Task requirements | Once you reach the line that holds "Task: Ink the" in the listing below, output it and every line after it through the line that holds "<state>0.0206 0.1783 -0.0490", word for word.

:: Records provided ::

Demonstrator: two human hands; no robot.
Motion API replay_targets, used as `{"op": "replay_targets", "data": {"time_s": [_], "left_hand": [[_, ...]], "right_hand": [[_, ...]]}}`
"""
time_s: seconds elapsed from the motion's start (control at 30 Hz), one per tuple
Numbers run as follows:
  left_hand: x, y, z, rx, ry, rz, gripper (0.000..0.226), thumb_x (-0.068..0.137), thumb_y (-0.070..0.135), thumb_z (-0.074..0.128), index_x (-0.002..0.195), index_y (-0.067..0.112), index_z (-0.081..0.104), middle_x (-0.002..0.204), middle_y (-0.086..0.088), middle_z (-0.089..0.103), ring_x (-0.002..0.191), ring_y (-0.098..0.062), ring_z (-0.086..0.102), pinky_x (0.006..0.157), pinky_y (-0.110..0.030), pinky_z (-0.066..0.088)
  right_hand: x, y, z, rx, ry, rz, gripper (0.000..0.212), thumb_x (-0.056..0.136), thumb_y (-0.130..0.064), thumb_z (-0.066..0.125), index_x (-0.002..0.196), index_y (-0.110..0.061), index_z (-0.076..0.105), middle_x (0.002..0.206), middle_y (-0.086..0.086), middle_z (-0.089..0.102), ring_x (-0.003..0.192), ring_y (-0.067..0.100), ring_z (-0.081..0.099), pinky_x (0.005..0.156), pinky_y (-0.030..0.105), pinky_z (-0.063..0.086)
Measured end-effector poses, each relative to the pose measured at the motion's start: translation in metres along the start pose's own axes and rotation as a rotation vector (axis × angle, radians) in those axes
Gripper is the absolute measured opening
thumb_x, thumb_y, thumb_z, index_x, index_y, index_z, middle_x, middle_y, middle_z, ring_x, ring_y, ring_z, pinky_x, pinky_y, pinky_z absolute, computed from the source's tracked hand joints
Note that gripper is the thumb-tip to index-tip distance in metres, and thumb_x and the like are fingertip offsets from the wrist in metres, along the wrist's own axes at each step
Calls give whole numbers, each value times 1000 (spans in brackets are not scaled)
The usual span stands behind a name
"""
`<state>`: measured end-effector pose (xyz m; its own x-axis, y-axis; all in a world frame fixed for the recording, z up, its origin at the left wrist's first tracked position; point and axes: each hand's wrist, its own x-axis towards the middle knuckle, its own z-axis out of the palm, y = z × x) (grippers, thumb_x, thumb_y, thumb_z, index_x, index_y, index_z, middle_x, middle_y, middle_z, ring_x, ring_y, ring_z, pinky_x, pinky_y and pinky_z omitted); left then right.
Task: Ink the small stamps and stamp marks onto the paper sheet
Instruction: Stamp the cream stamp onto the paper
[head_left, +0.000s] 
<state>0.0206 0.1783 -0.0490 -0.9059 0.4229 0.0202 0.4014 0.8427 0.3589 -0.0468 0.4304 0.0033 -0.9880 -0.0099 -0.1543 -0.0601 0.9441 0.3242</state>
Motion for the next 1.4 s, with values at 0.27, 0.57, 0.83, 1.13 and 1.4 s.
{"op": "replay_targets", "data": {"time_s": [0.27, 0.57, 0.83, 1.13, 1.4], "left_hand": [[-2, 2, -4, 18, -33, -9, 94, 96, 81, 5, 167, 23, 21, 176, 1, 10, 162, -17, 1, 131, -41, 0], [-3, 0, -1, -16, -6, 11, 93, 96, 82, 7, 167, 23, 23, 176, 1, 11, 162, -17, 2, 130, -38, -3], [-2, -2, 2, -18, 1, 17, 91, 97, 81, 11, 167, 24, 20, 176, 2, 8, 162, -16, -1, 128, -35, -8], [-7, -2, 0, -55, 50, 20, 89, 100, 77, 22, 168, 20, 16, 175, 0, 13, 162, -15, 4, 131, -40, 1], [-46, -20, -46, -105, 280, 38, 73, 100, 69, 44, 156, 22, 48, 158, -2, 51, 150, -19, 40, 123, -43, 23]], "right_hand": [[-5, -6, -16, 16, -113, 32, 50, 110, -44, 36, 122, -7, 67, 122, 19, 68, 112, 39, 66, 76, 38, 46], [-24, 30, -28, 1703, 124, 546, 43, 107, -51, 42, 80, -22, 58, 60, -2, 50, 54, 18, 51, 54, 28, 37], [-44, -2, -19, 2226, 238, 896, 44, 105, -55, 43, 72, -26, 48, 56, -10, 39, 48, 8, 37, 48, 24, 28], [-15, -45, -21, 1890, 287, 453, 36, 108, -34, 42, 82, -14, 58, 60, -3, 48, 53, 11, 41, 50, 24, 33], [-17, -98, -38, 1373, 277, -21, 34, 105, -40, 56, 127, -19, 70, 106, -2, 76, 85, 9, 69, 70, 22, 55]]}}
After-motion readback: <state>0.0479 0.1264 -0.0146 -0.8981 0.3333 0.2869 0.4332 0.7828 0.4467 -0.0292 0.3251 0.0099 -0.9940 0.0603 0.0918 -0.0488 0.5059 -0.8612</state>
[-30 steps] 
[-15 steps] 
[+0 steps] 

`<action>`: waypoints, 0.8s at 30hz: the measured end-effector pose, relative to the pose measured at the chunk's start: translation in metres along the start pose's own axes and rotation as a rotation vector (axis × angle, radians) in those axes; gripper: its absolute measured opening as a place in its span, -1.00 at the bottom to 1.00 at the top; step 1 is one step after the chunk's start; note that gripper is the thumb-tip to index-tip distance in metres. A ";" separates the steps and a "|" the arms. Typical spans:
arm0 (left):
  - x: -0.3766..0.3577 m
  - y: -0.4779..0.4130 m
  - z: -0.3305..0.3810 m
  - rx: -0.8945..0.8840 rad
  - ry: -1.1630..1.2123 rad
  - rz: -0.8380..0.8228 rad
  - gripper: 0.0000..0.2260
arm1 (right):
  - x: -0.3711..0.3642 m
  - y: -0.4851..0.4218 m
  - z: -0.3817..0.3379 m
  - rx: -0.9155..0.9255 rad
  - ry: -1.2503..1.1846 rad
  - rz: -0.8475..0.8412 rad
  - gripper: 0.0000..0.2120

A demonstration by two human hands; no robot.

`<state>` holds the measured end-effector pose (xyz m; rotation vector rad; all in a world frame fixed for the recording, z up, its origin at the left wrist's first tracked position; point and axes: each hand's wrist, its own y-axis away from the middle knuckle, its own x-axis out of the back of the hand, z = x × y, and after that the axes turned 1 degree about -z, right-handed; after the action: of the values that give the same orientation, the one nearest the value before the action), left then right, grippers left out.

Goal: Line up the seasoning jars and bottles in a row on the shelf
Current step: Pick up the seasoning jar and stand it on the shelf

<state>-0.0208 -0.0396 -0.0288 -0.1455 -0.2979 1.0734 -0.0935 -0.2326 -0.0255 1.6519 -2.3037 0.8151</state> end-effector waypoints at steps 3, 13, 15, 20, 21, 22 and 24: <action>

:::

Answer for this exercise |
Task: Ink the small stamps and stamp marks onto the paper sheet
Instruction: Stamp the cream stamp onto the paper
[head_left, +0.000s] 
<state>0.0206 0.1783 -0.0490 -0.9059 0.4229 0.0202 0.4014 0.8427 0.3589 -0.0468 0.4304 0.0033 -0.9880 -0.0099 -0.1543 -0.0601 0.9441 0.3242</state>

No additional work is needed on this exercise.